▶ [To do]: In the data that follows, find the line containing "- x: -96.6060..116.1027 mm"; then quote that line and every line after it, exactly, through the last one.
─── Data provided
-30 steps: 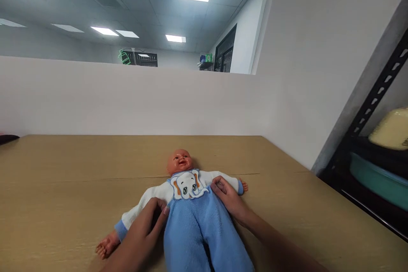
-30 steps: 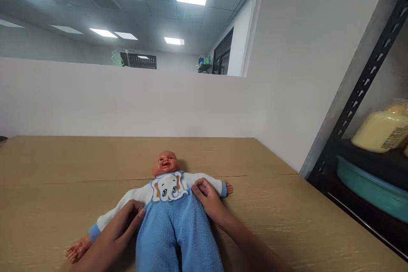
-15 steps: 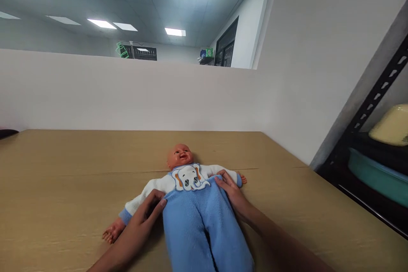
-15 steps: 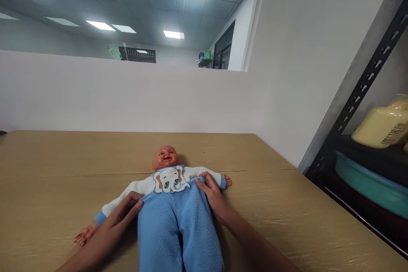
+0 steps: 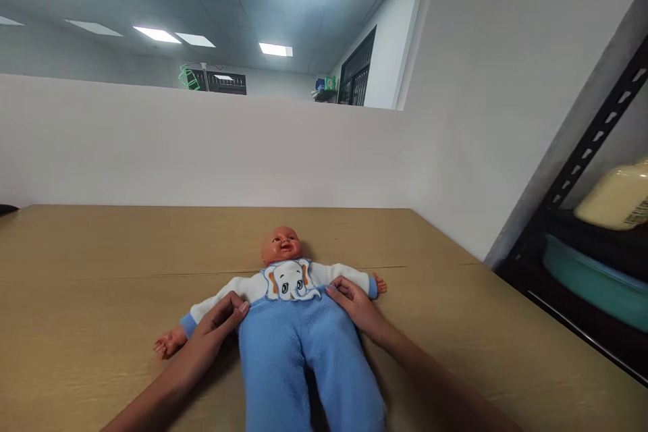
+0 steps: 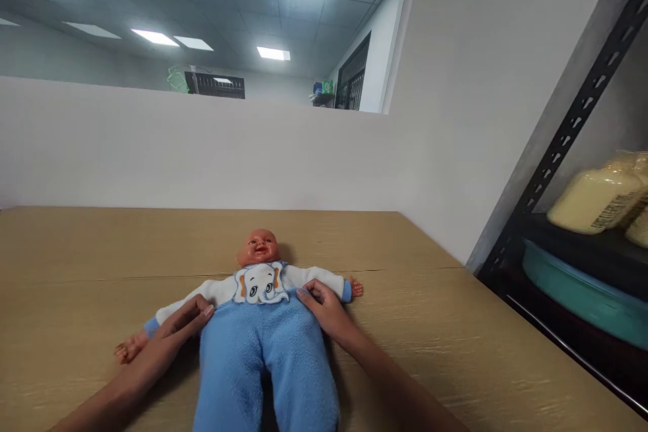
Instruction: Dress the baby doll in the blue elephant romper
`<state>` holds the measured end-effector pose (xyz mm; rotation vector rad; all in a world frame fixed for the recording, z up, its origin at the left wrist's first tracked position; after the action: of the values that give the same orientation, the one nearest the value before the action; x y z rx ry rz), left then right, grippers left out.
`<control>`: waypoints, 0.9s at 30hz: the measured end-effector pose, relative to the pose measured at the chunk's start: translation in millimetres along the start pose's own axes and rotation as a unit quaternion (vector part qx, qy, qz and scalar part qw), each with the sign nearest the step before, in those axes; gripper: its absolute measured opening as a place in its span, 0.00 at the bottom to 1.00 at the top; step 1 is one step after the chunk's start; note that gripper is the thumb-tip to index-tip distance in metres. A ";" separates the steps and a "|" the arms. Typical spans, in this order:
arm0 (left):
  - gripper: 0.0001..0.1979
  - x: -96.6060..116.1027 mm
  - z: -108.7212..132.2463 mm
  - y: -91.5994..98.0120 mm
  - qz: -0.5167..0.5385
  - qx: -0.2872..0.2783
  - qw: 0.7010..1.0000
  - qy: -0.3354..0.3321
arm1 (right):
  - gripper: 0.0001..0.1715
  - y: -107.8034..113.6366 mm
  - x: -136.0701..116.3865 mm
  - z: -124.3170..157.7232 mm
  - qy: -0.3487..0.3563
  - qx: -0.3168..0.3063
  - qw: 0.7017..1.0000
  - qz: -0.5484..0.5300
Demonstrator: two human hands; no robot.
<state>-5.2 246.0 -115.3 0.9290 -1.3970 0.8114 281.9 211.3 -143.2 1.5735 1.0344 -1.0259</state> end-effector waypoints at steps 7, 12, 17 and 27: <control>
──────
▶ [Output for this exercise]:
  - x: -96.6060..116.1027 mm
  - z: -108.7212..132.2463 mm
  - y: -91.5994..98.0120 mm
  - qz: -0.5167..0.5385
  - qx: -0.2872..0.2783
  - qw: 0.7010..1.0000
  - qy: -0.3354..0.3321
arm1 (right):
  - gripper: 0.0001..0.1715
  - y: -107.8034..113.6366 mm
  - x: -136.0701..116.3865 mm
  - z: -124.3170..157.7232 mm
  - qy: -0.3487..0.3563
  - qx: -0.3168..0.3063
  - qw: 0.7017..1.0000
  - qz: -0.5484..0.5300
Demonstrator: two human hands; no robot.
<state>-5.2 246.0 -115.3 0.9290 -1.3970 0.8114 281.9 211.3 -143.2 1.5735 1.0344 -1.0259</state> end-effector waypoints at steps 7, 12, 17 and 27: <control>

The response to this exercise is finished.